- _TO DO_: Transcribe the listing verbatim, please, with images dropped.

- _DATA_:
=-=-=

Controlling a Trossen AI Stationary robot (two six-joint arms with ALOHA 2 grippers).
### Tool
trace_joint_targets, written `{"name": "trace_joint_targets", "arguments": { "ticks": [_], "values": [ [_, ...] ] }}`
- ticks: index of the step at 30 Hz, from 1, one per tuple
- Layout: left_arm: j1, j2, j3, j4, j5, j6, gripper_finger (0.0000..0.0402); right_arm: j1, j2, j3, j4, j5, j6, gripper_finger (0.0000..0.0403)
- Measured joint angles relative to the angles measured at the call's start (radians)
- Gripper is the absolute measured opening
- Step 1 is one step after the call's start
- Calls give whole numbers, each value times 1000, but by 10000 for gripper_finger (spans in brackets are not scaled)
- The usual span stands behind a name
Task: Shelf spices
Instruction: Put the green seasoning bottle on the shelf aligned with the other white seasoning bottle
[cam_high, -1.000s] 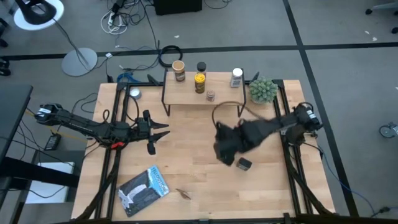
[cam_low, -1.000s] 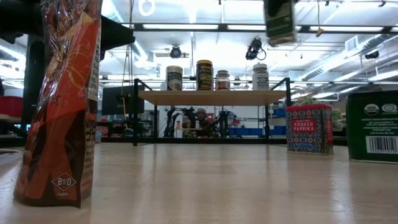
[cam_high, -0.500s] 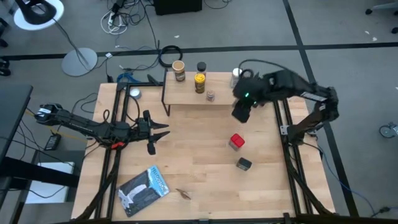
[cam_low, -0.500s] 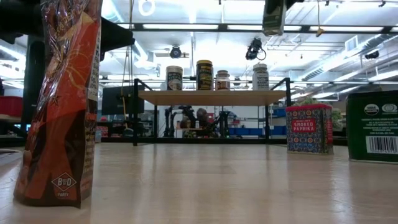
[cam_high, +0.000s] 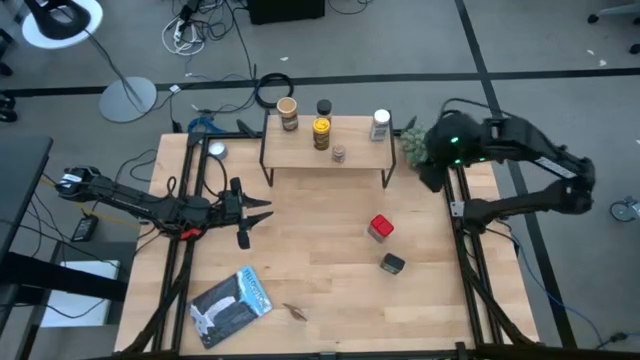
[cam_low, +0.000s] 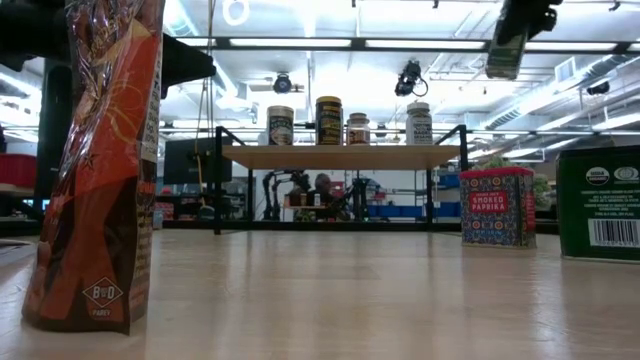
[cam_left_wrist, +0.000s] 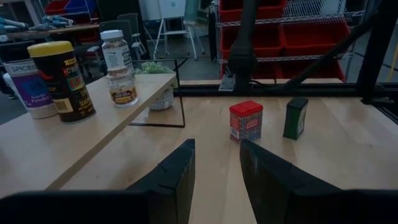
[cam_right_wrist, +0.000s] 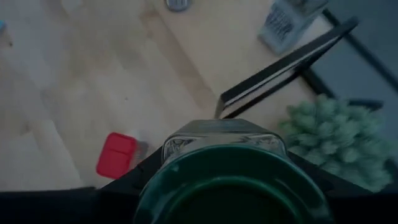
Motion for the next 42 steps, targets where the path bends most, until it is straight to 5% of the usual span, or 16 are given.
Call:
{"name": "trace_joint_targets", "arguments": {
  "ticks": [5,13,25,42],
  "values": [
    [0,0,0,4,-47,-1,131,-191,33,28,33,-157,-259,202],
    [0,0,0,25,-67,-18,131,-411,257,71,37,-398,-533,202],
    [0,0,0,25,-77,-53,131,-395,430,241,39,-420,-698,203],
    [0,0,0,36,-146,-76,131,-367,556,244,59,-397,-802,205]
  ]
}}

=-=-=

- _OUTPUT OF THE TASK_:
Controlling a Trossen AI Stationary robot (two six-joint arms with ALOHA 2 grippers).
### Tool
trace_joint_targets, written `{"name": "trace_joint_targets", "arguments": { "ticks": [_], "values": [ [_, ...] ] }}`
- ticks: index of the step at 30 Hz, from 1, one per tuple
- Layout: left_arm: j1, j2, j3, j4, j5, j6, gripper_finger (0.0000..0.0402); right_arm: j1, j2, j3, j4, j5, j6, gripper_finger (0.0000..0.0403)
- Measured joint angles relative to the angles measured at the call's start (radians)
- Gripper is the absolute measured opening
- Step 1 is one step after the call's start
- Calls give whole numbers, each value times 1000, but by 10000 for gripper_finger (spans in brackets are not scaled)
- The usual span stands behind a name
Task: Shelf spices
Instruction: Put the green seasoning bottle on the shelf aligned with the other white seasoning bottle
[cam_high, -1.000s] 
[cam_low, -1.000s] 
[cam_high, -0.500s] 
[cam_low, -0.500s] 
[cam_high, +0.000s] 
[cam_low, +0.000s] 
[cam_left_wrist, +0.000s] 
[cam_right_wrist, +0.000s] 
Motion for the next 42 steps, targets where the path bends most, until it is straight to 5% of the usual span, or 16 are given.
Call:
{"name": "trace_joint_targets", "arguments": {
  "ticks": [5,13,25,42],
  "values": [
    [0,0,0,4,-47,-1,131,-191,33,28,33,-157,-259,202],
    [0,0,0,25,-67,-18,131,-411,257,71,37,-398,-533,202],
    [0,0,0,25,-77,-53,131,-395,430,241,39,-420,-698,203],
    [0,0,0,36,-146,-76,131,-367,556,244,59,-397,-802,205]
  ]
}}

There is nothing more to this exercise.